"Ya Kalau menurut saya, pantas rakyat kecewa karena pelayanannya dianggap tidak baik, kemudian aparatnya perilakunya jemawa dan pamer kuasa, kemudian pamer kekuatan, pamer kekayaan, hedonis"
Begitu kalimat yang cukup pedas dilontarkan oleh Presiden Joko Widodo saat membuka sidang kabinet paripurna di Istana Merdeka Jakarta, Rabu (02/03/2023), seperti yang saya saksikan lewat Channel Youtube Sekretariat Presiden.
Jokowi terlihat kecewa dan kesal dengan fenomena gaya hedonis para pejabat negara dan keluarganya, yang belakangan menjadi bahan perbincangan publik.
Ia mengaku, turut membaca komentar-komentar di media sosial dan mendengarkan di lapangan, terkait peristiwa yang melibatkan pejabat di institusi pajak dan bea cukai Kementerian Keuangan.
Presiden juga menekankan, kepada para menterinya, Kapolri, dan Jaksa Agung untuk mengingatkan bawahannya agar tak lagi gemar memamerkan kekuasaan, kekayaan, serta bergaya hidup hedonis karena hal tersebut berlawanan dengan semangat reformasi birokrasi yang menjadi salah satu program utama Pemerintahan Jokowi
Ya memang begitu yang terjadi, Rakyat luar biasa kecewa dengan gaya hidup hedonis para pejabat dan keluarganya.
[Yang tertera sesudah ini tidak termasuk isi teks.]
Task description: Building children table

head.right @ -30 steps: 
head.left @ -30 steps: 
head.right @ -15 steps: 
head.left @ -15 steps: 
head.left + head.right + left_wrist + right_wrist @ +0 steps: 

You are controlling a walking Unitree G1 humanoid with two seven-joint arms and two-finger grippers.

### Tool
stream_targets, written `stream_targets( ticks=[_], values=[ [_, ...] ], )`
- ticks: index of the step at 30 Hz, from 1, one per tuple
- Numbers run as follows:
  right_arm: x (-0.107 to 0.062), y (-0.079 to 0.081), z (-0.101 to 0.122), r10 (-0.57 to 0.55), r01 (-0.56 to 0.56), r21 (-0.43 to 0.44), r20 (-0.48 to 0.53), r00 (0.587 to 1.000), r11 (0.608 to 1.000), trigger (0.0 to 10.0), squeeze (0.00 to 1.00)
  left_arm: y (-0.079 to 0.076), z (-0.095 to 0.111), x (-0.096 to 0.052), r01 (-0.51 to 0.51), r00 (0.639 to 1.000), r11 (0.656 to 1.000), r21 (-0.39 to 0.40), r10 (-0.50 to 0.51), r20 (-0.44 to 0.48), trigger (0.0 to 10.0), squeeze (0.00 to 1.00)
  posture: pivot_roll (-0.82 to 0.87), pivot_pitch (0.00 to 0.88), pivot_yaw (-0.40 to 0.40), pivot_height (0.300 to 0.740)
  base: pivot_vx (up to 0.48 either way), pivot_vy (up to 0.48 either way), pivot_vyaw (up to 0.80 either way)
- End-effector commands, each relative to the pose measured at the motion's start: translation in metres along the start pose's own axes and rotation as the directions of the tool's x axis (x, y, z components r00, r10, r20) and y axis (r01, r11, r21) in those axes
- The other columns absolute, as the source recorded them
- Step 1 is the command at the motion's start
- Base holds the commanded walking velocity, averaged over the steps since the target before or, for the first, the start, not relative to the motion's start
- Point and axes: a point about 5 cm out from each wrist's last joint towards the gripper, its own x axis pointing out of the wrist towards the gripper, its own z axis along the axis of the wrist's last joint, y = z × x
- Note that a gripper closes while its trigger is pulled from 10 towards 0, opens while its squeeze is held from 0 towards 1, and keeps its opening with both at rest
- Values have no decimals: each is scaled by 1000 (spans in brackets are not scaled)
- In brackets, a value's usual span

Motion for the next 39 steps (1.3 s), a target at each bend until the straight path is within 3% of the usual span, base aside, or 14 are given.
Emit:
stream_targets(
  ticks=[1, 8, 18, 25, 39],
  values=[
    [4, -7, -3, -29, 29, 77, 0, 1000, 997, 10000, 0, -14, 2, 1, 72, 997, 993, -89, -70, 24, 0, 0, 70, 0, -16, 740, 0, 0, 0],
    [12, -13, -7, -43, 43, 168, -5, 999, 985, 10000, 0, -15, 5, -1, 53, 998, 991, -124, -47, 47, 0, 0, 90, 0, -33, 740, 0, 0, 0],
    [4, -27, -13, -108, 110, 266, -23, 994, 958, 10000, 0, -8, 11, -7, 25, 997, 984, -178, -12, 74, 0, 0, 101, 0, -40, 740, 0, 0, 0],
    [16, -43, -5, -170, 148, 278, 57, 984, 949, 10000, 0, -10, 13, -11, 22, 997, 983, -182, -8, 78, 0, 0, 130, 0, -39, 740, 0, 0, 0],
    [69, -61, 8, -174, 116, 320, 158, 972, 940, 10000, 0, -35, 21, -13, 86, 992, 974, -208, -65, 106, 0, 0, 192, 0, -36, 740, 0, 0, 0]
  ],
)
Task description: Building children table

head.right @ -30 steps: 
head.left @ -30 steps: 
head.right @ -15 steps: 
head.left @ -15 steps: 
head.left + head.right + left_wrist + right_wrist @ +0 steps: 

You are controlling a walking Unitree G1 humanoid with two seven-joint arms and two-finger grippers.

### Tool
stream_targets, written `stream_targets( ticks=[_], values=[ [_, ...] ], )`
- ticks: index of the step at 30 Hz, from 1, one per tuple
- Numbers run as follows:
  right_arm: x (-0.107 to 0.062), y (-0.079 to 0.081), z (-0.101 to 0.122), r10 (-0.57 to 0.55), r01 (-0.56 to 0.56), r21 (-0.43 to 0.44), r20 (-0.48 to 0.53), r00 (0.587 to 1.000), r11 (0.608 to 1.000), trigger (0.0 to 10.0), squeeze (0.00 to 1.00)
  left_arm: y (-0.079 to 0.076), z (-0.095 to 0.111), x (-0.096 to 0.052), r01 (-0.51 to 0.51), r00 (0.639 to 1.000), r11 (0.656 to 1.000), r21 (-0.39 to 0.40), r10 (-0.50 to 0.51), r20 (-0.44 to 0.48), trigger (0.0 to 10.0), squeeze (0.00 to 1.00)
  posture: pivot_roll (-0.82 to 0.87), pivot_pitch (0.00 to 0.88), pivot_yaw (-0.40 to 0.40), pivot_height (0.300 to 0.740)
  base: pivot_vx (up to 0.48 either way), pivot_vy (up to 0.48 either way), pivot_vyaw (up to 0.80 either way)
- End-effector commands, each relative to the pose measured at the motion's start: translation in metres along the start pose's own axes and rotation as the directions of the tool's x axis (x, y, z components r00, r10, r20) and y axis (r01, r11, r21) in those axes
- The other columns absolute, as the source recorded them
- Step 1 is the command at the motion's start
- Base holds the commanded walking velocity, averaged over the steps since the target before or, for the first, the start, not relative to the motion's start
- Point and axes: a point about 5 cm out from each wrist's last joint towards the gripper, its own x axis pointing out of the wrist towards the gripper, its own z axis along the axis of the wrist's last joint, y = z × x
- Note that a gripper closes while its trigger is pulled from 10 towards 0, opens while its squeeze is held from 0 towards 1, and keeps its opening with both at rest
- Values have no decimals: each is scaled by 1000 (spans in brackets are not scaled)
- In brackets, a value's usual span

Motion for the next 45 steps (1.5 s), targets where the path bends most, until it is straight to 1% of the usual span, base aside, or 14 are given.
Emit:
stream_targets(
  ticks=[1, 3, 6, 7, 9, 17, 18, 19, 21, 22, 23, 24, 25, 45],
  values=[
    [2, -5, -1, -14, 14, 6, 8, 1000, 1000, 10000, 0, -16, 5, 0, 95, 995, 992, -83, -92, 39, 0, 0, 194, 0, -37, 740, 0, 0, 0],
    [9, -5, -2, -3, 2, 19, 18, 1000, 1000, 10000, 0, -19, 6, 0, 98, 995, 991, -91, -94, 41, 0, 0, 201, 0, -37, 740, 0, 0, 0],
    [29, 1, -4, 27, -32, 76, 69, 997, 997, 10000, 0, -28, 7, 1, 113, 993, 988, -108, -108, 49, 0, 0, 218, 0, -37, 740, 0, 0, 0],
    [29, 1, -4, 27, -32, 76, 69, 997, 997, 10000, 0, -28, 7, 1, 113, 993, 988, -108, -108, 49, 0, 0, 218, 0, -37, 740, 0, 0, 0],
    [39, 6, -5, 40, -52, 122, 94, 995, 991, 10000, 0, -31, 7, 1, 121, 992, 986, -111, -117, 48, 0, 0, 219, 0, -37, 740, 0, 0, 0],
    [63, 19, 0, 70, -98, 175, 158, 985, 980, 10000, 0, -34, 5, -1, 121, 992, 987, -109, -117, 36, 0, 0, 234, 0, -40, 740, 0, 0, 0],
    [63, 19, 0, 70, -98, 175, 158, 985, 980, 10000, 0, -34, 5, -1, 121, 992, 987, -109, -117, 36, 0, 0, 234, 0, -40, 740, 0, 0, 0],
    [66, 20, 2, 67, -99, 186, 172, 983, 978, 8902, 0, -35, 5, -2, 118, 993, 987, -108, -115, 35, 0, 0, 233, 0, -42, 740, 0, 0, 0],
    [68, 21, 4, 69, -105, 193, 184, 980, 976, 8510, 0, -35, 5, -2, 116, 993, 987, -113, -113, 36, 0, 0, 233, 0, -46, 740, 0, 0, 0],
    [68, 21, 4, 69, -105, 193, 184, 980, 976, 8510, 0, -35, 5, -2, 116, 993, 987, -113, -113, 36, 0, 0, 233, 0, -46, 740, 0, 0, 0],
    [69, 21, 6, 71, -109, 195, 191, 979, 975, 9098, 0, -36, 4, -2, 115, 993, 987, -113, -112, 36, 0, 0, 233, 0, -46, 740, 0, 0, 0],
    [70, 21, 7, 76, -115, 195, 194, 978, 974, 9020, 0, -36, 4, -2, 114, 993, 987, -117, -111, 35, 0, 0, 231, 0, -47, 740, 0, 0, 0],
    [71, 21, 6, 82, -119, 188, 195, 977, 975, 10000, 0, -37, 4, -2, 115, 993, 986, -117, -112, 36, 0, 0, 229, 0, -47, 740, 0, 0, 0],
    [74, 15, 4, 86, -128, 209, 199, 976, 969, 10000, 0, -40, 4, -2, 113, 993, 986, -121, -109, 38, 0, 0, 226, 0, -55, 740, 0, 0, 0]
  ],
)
Bukan kali ini saja sebenarnya gaya hidup glamor yang di-flexing lewat unggahan di berbagai platform media sosial dilakukan oleh para pejabat negara.
Saya terkadang heran, melihat rumah-rumah pejabat negara bisa begitu mewah yang dihiasi dengan deretan mobil-mobil mewah, istri dan keluarganya bergaya hidup glamor, padahal, gaji resminya sudah tertakar lewat aturan-aturan yang ada, dan takarannya itu sudah diketahui secara luas oleh masyarakat.
Saya juga kerap melihat para pejabat negara dan keluarganya dihormati secara berlebihan oleh para bawahan dan lingkungan sekitarnya, seperti kita sedang menyaksikan film-film tentang kerajaan di masa lampau yang penuh feodalisme.
Padahal belum tentu juga mereka itu pantas dihormati.
Dalam setiap kesempatan, bahkan diluar urusan pekerjaan sekalipun mereka mendapat privilege berlebihan,dijalanan seolah mereka lah yang paling penting, paling memiliki hak dibandingkan orang lain, iring-iringan kendaraan para pejabat itu tak peduli macet minta didahulukan, dan itu didiamkan dan difasilitasi oleh negara, ironisnya hal tersebut dimaklumi pula oleh publik.
Keistimewaan-keistimewaan tersebutlah yang melenakan para pejabat negara tersebut, apalagi mereka memiliki akses cukup besar terhadap sumber-sumber ekonomi negara, yang potensial untuk digunakan bagi kepentingan pribadi mereka.
Kondisi itu semua, membawa mereka ke dalam kondisi seperti gangguan psikologis "star syndrome" alhasil munculah sikap-sikap gemar flexing dan hedonis, untuk melengkapi citra mereka sebagai pejabat negara yang dihormati, bangsa kaum VVIP.
Bantu para pejabat negara untuk menjauhi sifat-sifat hedonis dengan cara tak menghormati mereka secara berlebihan, biasa saja lah, hormati mereka dalam batas-batas kewajaran, jangan seperti hamba sahaya kepada tuannya.
Jangan melulu memandang orang dari hartanya yang berlimpah, kekuasaanya yang besar sehingga melupakan mereka juga manusia biasa saja, seperti kebanyakan dari kita semua.
Rumusnya mungkin saja sesederhana itu, hanya saja implementasinya tak akan semudah itu, butuh daya dukung yang kuat dari semua pihak.
Hedonisme  para pejabat negara seperti yang dipamerkan belakangan terlahir ketika dorongan untuk mendapat pengakuan-pengakuan dalam kehidupan, mengalahkan integritas dalam dirinya.
Akibatnya, kepekaan dan empati dalam dirinya lenyap tak berbekas, akhirnya hedonisme akan tumbuh subur dan memunculkan perilaku-perilaku yang di luar nalar kemanusiaan.
So, B aja lah dalam menghormati Pejabat Negara, ketika jabatannya hilang dan itu pasti terjadi, sama saja mereka juga rakyat jelata seperti kita semua.